ROME – La seule chose que l'on peut regretter à propos de l'accord sur le nucléaire auquel sont parvenus l'Iran et le groupe P5+1 (les 5 membres permanents du Conseil de sécurité - la Chine, la Grande-Bretagne, la France, la Russie et les USA - plus l'Allemagne) à Vienne ce mois-ci est qu'il n'ait pas été signé 10 ans plus tôt. Il a fallu attendre des années pour que le bon sens diplomatique l'emporte, et pendant tout ce temps le Moyen-Orient a subi une myriade de tensions qui auraient pu être évitées, et il a perdu des occasions de coopération en matière de sécurité.

De 2003 à 2006, l'Iran a clairement dit qu'il acceptait les principales mesures qui figurent dans le récent accord, notamment celles qui empêchent d'utiliser l'uranium et le plutonium pour faire une bombe et celles qui prévoient des mécanismes de surveillance renforcée pour identifier très tôt toute avancée vers l'arme nucléaire.
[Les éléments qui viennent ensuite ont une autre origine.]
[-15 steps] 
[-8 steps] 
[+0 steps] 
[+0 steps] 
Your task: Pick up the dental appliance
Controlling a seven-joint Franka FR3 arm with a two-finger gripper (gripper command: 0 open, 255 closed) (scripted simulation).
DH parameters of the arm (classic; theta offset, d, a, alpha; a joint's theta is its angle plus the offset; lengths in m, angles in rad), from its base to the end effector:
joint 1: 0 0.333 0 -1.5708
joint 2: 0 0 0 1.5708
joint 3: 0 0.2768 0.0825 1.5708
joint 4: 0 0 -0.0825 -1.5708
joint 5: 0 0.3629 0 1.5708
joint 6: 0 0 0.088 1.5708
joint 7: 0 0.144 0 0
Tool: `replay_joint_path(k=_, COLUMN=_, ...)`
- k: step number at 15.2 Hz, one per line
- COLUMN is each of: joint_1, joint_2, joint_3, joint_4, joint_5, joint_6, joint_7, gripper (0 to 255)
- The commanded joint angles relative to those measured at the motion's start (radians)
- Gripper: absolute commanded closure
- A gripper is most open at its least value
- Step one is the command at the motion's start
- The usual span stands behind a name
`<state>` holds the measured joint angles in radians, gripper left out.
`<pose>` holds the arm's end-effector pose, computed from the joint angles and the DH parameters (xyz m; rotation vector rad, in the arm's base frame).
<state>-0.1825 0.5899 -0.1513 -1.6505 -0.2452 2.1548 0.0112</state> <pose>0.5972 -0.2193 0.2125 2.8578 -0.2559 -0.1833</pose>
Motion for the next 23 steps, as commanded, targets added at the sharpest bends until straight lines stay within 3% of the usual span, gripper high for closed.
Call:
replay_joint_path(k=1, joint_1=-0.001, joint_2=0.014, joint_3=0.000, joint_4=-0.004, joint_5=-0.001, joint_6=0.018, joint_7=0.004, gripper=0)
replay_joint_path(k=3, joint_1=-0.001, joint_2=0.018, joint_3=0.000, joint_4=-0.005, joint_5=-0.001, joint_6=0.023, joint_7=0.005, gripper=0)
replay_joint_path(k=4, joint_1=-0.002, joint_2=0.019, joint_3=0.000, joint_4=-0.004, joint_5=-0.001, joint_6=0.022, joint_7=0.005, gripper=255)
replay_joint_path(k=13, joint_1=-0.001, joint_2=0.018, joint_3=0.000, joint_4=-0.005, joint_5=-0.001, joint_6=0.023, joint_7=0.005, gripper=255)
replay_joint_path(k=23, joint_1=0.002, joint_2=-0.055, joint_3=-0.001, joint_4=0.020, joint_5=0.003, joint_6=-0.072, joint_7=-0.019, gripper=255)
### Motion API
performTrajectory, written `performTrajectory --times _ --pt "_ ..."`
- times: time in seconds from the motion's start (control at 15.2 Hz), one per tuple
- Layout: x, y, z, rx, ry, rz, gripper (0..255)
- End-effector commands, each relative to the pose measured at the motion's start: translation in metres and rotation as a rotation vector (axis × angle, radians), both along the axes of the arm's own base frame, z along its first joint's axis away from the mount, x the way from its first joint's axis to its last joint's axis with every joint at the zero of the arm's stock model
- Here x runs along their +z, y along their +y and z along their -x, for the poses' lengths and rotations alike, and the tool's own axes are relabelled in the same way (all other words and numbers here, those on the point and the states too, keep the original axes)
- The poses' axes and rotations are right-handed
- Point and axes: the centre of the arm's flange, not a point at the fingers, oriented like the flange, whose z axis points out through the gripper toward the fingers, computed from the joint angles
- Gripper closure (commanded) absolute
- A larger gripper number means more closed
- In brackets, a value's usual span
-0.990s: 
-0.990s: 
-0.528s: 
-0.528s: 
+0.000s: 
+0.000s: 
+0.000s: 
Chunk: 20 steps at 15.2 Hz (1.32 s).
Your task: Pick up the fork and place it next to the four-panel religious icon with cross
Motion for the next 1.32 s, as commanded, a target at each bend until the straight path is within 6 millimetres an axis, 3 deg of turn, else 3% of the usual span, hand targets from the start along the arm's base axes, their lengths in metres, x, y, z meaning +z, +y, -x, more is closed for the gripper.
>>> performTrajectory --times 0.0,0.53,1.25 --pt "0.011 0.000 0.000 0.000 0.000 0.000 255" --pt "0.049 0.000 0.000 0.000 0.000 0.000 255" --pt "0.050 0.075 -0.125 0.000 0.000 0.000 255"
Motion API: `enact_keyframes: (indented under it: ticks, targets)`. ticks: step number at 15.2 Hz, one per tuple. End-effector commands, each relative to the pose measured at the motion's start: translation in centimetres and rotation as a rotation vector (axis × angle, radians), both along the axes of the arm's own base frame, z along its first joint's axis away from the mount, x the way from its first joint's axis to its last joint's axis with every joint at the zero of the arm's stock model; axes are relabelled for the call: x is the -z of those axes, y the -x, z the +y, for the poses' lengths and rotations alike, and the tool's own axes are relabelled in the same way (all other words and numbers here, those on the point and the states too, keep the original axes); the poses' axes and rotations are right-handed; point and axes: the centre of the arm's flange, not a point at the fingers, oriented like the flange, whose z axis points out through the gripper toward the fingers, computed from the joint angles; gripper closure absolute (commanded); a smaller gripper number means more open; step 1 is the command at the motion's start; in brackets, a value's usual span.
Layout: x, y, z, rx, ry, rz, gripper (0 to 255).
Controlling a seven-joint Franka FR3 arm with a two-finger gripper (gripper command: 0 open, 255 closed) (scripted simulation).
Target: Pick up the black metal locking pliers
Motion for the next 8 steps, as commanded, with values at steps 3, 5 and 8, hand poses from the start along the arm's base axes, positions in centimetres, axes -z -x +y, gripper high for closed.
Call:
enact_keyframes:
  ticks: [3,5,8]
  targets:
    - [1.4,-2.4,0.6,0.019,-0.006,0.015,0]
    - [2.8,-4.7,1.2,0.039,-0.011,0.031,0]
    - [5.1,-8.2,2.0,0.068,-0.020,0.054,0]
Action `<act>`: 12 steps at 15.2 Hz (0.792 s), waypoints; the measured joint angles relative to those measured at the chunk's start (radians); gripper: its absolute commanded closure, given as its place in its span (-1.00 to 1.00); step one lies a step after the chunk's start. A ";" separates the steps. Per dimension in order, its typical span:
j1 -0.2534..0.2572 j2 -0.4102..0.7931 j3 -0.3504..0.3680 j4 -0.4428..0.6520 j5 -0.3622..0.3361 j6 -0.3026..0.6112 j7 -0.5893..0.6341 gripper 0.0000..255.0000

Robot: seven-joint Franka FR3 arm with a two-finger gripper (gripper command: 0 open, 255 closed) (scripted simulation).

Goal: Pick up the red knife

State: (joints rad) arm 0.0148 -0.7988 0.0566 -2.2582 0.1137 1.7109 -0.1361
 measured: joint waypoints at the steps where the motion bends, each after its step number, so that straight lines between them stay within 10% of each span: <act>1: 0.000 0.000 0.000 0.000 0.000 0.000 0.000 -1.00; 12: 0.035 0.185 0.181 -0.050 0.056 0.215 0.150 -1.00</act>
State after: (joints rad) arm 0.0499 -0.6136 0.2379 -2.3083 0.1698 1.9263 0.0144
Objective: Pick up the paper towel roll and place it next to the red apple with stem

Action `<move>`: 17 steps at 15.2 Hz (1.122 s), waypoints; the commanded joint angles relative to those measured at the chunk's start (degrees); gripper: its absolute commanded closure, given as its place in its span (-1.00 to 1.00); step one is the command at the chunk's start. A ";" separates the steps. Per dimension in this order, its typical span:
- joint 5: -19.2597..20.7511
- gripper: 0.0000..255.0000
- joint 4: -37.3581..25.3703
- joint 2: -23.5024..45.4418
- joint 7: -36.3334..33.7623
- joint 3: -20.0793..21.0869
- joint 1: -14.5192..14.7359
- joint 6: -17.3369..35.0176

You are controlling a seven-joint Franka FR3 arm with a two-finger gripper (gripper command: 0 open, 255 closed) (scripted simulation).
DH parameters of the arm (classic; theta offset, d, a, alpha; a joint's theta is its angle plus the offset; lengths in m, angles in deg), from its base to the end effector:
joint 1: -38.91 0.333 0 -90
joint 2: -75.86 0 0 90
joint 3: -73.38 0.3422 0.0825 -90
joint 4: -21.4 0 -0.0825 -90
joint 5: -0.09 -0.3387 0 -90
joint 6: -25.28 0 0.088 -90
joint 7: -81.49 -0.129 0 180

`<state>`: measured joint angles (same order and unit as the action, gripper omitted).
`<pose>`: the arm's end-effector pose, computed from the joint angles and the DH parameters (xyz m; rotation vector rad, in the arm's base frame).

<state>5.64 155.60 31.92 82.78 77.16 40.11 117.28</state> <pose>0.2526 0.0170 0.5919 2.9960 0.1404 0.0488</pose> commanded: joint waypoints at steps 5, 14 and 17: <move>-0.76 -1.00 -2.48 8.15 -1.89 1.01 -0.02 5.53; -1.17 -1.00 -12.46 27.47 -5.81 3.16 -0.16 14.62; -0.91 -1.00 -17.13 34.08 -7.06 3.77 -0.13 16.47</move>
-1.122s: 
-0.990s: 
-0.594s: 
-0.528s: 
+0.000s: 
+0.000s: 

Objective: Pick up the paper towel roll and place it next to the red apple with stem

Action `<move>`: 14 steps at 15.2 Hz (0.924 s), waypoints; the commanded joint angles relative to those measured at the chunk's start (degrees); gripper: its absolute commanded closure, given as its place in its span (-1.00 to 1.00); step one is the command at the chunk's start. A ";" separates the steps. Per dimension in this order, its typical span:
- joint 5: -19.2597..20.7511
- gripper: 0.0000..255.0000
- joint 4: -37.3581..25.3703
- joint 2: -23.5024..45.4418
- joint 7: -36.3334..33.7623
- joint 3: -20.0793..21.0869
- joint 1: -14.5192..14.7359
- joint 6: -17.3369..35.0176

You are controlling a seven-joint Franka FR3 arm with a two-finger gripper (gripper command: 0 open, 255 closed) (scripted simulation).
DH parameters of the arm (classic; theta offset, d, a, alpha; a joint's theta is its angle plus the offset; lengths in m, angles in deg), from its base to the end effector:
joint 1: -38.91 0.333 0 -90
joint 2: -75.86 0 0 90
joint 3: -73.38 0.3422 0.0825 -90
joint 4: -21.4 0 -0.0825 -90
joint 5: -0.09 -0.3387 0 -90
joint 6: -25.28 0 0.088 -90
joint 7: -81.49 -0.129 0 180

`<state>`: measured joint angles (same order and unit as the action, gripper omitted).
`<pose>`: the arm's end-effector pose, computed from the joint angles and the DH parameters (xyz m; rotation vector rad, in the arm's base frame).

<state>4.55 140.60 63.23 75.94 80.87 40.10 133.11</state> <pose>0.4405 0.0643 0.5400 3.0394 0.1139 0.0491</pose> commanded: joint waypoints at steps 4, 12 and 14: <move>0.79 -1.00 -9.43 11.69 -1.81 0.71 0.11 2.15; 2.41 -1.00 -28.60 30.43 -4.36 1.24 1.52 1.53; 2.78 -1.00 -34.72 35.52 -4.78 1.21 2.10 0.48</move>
Tout ce que l'Iran voulait en échange, hormis la levée des sanctions parallèlement à la mise en œuvre de l'accord, était la reconnaissance de son droit formel à enrichir l'uranium.

En 2003-2004 lors des négociations avec l'UE, pour favoriser une conclusion positive, l'Iran a volontairement gelé son programme d'enrichissement de l'uranium qui était minimal. Il a aussi affirmé sa volonté d'appliquer le "protocole additionnel", acceptant ainsi un contrôle beaucoup plus strict et de bien plus grande envergure que celui habituellement mis en place par l'Agence internationale pour l'énergie atomique.

Face à l'exigence de l'UE et des USA que l'Iran abandonne tout programme d'enrichissement de l'uranium, Téhéran a retiré sa proposition en 2005. L'exigence des Occidentaux faisait fi du droit clairement reconnu par le Traité sur la non-prolifération nucléaire de chaque État partie de développer la recherche, la production et l'utilisation de l'énergie nucléaire à des fins pacifiques (même si l'on peut souhaiter qu'il en soit autrement).